- Exercise prompt:
Which lines of the data contain the string "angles"? Copy every one.

[Records from a dataset]
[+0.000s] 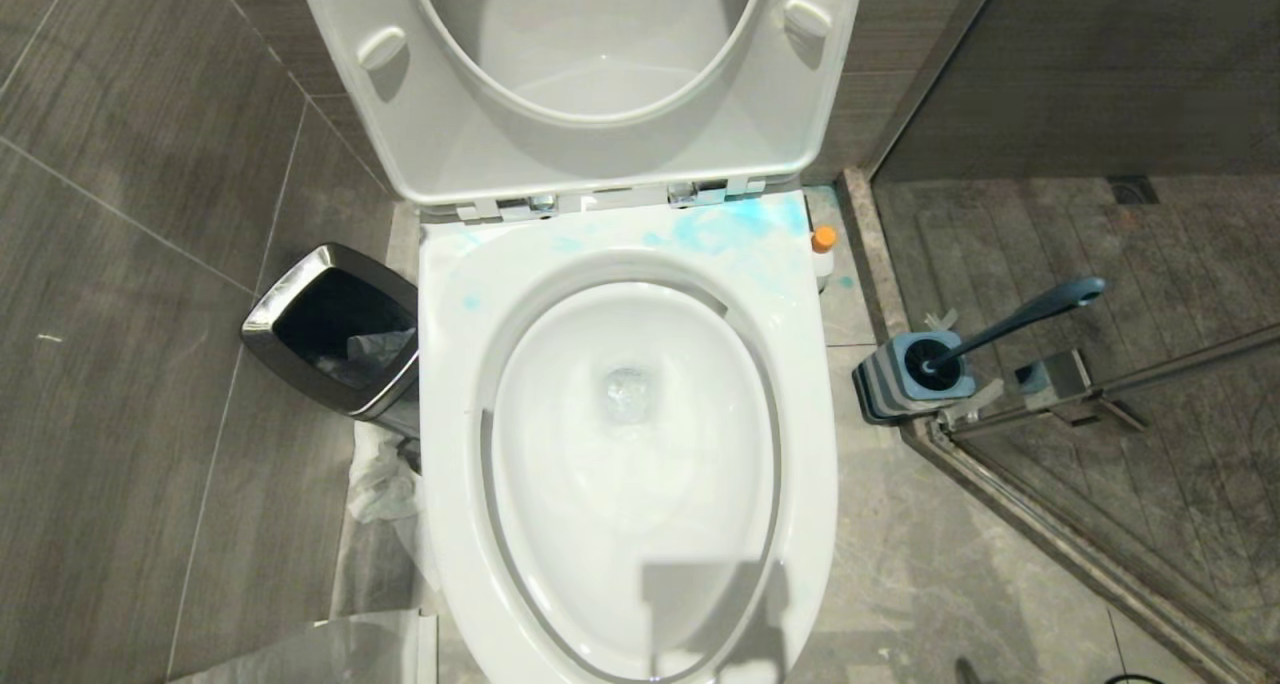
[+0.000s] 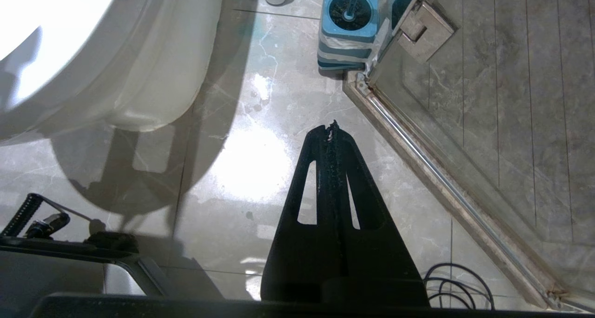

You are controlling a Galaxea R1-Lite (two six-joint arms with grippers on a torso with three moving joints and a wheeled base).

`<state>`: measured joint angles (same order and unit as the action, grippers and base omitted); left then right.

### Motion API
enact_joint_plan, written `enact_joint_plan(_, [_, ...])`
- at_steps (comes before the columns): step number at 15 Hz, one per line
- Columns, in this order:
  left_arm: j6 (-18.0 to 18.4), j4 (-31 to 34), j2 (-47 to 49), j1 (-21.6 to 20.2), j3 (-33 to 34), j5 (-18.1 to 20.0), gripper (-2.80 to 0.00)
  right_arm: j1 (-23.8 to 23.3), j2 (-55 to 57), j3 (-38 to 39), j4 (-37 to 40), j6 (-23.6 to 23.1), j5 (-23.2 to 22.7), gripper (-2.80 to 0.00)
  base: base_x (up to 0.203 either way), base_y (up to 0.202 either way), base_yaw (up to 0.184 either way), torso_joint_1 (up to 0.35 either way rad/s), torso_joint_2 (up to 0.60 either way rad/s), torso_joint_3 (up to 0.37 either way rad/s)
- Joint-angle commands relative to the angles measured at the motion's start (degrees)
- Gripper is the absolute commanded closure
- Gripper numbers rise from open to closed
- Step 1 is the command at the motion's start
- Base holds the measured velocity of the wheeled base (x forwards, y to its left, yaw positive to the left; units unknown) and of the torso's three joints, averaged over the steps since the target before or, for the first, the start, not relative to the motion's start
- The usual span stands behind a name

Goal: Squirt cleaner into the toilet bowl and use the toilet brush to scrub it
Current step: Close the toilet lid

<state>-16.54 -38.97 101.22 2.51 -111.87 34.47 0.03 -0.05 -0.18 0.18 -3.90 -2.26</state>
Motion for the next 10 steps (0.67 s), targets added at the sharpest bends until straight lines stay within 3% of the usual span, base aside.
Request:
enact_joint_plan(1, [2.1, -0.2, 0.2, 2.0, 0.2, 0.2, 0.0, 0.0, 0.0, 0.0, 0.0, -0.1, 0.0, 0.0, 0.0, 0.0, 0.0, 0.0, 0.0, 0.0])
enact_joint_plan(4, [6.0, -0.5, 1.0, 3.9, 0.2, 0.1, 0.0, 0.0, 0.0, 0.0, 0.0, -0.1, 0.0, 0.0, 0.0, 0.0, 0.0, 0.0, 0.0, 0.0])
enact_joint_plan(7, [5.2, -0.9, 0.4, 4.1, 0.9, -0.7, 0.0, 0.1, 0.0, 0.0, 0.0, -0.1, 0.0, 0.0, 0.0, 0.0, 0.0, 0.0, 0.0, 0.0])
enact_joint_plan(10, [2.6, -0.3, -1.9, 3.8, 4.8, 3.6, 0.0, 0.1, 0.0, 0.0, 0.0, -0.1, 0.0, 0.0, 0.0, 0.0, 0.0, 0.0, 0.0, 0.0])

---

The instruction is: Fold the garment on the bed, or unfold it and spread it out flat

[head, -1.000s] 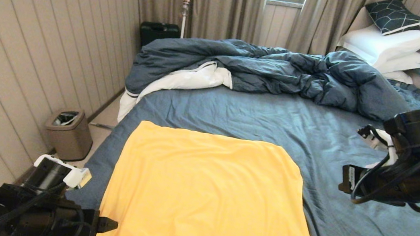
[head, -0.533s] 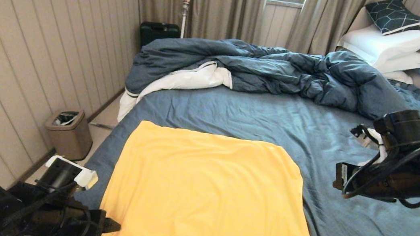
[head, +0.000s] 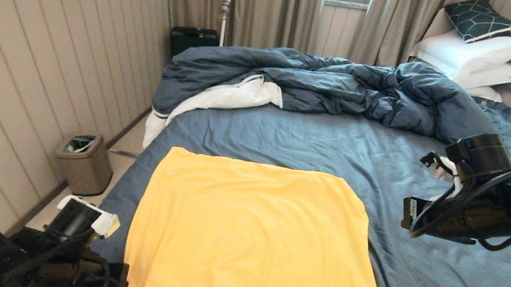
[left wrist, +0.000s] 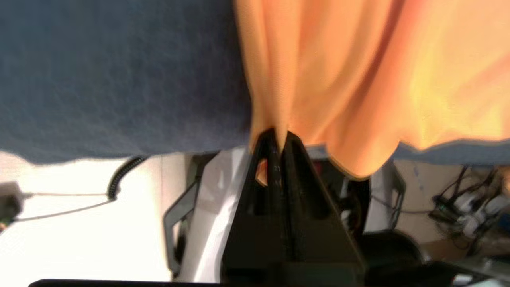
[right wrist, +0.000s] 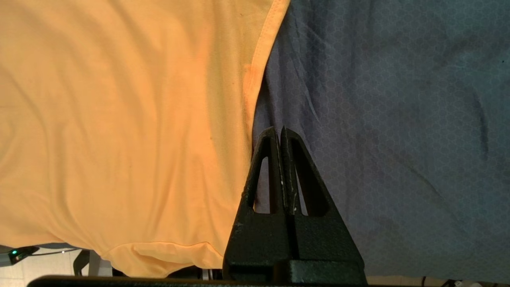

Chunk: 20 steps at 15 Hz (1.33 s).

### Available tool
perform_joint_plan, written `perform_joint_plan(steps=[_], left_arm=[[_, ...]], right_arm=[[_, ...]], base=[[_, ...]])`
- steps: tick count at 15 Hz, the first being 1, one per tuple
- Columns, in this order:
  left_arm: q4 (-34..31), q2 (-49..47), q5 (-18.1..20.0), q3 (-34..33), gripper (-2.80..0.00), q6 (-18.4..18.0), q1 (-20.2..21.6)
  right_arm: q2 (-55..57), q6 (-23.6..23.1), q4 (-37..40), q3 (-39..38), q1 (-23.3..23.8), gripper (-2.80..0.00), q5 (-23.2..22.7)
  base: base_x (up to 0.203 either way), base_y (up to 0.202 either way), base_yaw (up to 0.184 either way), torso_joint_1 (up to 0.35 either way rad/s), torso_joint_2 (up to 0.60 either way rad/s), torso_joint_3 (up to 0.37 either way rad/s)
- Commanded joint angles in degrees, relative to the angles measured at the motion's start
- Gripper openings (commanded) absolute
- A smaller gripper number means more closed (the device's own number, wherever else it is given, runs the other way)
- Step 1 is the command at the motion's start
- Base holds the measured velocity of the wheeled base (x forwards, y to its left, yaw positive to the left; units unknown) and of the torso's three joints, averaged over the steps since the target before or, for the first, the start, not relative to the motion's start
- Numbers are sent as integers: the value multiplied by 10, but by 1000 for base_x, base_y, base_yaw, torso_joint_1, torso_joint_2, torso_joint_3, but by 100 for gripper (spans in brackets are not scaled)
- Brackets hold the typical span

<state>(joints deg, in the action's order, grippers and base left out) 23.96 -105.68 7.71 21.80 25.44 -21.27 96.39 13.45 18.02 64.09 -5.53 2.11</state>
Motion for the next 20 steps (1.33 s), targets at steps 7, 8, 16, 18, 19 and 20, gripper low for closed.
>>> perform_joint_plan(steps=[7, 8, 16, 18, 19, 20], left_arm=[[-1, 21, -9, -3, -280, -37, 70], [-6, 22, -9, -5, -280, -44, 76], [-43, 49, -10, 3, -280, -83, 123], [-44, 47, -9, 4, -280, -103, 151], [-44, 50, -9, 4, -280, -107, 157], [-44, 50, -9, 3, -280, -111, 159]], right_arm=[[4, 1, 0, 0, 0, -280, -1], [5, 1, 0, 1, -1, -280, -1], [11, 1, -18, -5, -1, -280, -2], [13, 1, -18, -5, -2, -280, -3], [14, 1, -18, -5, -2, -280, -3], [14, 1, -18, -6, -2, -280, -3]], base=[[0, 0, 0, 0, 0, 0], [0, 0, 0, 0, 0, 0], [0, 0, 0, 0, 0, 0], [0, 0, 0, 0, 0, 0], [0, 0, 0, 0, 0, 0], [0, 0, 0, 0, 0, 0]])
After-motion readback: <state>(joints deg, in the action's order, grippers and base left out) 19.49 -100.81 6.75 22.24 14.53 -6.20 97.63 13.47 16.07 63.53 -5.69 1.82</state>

- Answer to the exercise:
`<state>`: measured joint angles (same order and unit as the action, grippers and base omitted); left then right.
- Joint-angle commands relative to the angles measured at the motion's start (degrees)
- Commanded joint angles in degrees, relative to the angles measured at the motion's start

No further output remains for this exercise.